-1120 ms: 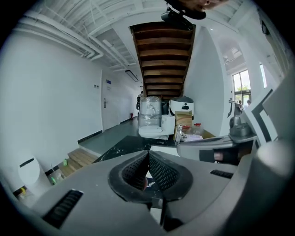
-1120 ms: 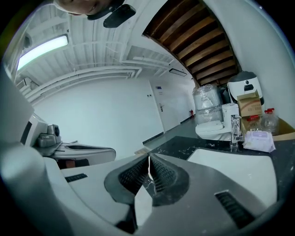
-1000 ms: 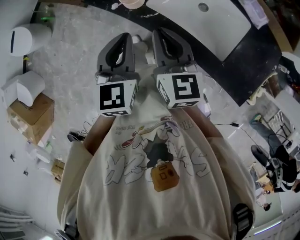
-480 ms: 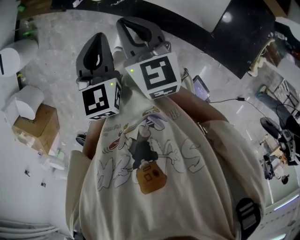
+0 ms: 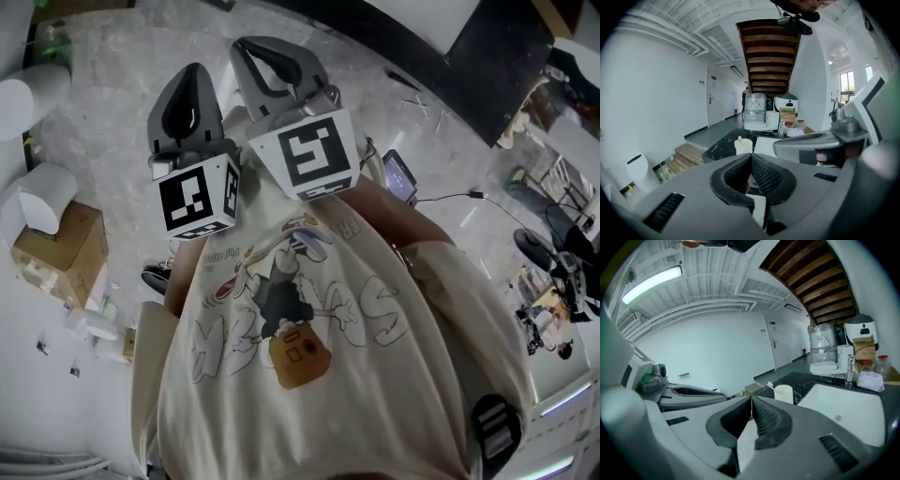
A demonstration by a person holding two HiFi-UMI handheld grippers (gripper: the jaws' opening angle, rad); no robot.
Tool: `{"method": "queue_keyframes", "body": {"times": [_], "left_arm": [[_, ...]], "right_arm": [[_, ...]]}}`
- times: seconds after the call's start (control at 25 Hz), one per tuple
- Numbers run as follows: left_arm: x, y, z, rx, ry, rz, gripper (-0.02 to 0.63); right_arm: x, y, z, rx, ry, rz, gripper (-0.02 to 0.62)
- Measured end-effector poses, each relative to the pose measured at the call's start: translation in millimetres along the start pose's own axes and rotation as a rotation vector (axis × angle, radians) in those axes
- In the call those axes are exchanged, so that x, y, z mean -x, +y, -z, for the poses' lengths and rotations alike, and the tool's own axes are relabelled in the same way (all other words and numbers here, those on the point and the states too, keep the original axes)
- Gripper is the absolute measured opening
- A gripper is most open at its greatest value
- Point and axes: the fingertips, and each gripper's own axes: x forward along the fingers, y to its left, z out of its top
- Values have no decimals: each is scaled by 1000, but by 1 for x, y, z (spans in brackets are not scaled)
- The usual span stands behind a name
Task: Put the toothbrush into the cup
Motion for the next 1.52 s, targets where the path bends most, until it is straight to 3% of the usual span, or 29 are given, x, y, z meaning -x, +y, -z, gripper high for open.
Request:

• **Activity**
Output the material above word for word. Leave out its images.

• **Written answer**
-1120 ms: 
-1120 ms: 
-1000 ms: 
-480 ms: 
+0 ms: 
A demonstration by a person holding two HiFi-UMI handheld grippers (gripper: the jaws' opening angle, rad); no robot.
Tool: `{"method": "queue_keyframes", "body": {"times": [_], "left_arm": [[_, ...]], "right_arm": [[_, ...]]}}`
- times: seconds after the call's start (control at 25 Hz), one per tuple
- Numbers run as follows: left_arm: x, y, z, rx, ry, rz, gripper (-0.02 to 0.63); right_arm: x, y, z, rx, ry, rz, gripper (-0.02 to 0.62)
- Measured end-effector poses, each relative to the pose measured at the call's start: translation in millimetres along the start pose's own axes and rotation as a rotation vector (axis × angle, radians) in those axes
- In the call those axes are exchanged, so that x, y, z mean -x, +y, -z, for the poses' lengths and rotations alike, and the tool's own axes are relabelled in the same way (all other words and numbers here, those on the point and the states too, keep the original axes)
- Gripper is the absolute measured opening
- A gripper is most open at its greatest value
- Point and axes: the fingertips, and each gripper's own axes: x forward along the fingers, y to its left, z out of its top
- Values have no decimals: each is scaled by 1000, but by 1 for x, y, z (spans in brackets are not scaled)
- The usual span stands behind a name
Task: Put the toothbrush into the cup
Motion for the next 1.52 s, targets where the path bends most, until it is straight to 3% of the usual span, or 29 are given, x, y, z meaning -x, +y, -z, gripper high for open.
Request:

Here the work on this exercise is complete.